What is required: Filter the records below and copy every line containing the word "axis".

─── Record excerpts

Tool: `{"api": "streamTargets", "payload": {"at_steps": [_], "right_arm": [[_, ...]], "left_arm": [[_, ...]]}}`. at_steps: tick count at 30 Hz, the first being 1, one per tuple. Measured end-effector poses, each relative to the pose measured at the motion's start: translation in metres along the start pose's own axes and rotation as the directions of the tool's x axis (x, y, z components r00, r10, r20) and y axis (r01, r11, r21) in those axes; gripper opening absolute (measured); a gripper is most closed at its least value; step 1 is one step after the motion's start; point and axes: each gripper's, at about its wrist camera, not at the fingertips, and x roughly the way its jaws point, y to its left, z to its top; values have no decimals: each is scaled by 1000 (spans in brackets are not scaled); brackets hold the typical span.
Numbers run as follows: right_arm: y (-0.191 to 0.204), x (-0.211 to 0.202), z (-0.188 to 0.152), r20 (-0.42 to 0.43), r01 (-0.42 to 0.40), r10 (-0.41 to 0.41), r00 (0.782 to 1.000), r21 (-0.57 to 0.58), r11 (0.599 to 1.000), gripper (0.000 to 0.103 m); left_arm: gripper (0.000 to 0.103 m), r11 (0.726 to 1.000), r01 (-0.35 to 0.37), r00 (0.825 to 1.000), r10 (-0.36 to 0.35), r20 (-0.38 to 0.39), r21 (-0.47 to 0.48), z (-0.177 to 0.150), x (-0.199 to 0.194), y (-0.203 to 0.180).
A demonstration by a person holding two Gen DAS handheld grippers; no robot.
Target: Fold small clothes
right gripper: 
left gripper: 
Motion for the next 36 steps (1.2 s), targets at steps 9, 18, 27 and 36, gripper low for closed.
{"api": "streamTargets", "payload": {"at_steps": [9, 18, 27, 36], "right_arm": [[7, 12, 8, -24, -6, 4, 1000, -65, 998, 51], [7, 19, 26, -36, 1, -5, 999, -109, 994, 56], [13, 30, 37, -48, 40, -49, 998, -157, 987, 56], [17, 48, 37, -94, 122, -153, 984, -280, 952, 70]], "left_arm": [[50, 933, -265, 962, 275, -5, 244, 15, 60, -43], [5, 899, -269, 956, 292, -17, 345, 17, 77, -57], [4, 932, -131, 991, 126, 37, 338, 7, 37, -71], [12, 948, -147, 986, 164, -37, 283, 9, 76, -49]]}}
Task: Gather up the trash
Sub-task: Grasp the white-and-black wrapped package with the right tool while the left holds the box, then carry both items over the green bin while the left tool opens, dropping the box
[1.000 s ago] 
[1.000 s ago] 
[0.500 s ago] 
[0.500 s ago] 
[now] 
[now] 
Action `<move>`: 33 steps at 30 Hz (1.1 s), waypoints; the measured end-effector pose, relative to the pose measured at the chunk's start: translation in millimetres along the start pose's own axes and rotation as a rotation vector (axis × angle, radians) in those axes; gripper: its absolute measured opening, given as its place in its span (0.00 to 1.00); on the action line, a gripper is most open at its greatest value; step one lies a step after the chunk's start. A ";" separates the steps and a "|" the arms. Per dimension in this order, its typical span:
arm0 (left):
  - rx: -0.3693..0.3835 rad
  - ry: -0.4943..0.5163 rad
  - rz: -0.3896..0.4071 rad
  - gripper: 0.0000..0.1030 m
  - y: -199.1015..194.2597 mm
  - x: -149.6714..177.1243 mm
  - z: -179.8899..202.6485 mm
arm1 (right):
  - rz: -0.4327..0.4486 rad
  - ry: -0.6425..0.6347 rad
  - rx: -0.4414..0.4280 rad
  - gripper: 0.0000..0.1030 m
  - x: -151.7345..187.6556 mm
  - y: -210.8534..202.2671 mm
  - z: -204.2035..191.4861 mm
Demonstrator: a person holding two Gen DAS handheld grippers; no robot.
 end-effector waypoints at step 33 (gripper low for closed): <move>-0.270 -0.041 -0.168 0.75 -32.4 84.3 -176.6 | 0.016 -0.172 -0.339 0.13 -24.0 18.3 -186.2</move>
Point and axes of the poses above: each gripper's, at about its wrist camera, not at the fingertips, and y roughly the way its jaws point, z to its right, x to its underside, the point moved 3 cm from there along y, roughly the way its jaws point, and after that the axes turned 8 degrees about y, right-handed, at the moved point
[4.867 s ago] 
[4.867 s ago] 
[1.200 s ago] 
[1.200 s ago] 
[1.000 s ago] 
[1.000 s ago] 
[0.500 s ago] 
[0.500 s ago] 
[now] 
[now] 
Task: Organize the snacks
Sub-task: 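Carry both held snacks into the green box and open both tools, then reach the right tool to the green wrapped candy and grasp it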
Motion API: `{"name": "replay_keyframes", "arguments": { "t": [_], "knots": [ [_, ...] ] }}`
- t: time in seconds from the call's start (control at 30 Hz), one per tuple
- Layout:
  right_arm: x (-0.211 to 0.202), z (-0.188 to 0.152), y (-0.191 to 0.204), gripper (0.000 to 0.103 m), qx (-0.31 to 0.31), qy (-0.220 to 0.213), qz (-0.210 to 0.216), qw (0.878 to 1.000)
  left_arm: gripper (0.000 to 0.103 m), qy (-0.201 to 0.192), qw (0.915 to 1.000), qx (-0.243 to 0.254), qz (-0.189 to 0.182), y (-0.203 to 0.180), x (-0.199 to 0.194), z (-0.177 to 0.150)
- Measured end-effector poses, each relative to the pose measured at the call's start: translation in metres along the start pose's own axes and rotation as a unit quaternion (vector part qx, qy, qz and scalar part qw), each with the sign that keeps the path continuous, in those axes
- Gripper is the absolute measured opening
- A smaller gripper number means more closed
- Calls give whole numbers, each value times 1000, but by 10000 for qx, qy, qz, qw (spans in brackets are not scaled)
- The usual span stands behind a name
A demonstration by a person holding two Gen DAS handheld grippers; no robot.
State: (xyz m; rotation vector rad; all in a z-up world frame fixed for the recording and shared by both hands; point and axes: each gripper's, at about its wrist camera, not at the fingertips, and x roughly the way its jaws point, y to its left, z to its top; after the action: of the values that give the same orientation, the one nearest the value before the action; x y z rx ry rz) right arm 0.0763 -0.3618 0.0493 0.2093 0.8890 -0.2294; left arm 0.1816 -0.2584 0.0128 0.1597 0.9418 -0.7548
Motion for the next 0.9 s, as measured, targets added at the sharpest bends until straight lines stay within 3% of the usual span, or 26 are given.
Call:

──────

Solution for this task:
Tool: `{"api": "streamTargets", "payload": {"at_steps": [_], "right_arm": [[_, ...]], "left_arm": [[_, ...]]}}`. at_steps: tick count at 30 Hz, the first being 1, one per tuple. Measured end-effector poses, each relative to the pose measured at the motion's start: translation in metres along the start pose's own axes and rotation as the directions of the tool's x axis (x, y, z components r00, r10, r20) and y axis (r01, r11, r21) in those axes; gripper opening absolute (measured); a gripper is most closed at its least value; step 1 is one step after the motion's start; point and axes: each gripper's, at about its wrist camera, not at the fingertips, and x roughly the way its jaws point, y to its left, z to its top; values have no decimals: each is scaled by 1000 (spans in brackets are not scaled); brackets hold the typical span.
Action `<move>`: 33 steps at 30 Hz (1.1 s), waypoints; the measured end-effector pose, relative to the pose measured at the chunk's start: translation in millimetres along the start pose's own axes and rotation as a rotation vector (axis × angle, radians) in those axes; gripper: its absolute measured opening, given as its place in its span (0.00 to 1.00); on the action line, a gripper is most open at its greatest value; step one lies a step after the chunk's start. A ";" separates the steps and a "|" the arms. Per dimension in this order, its typical span:

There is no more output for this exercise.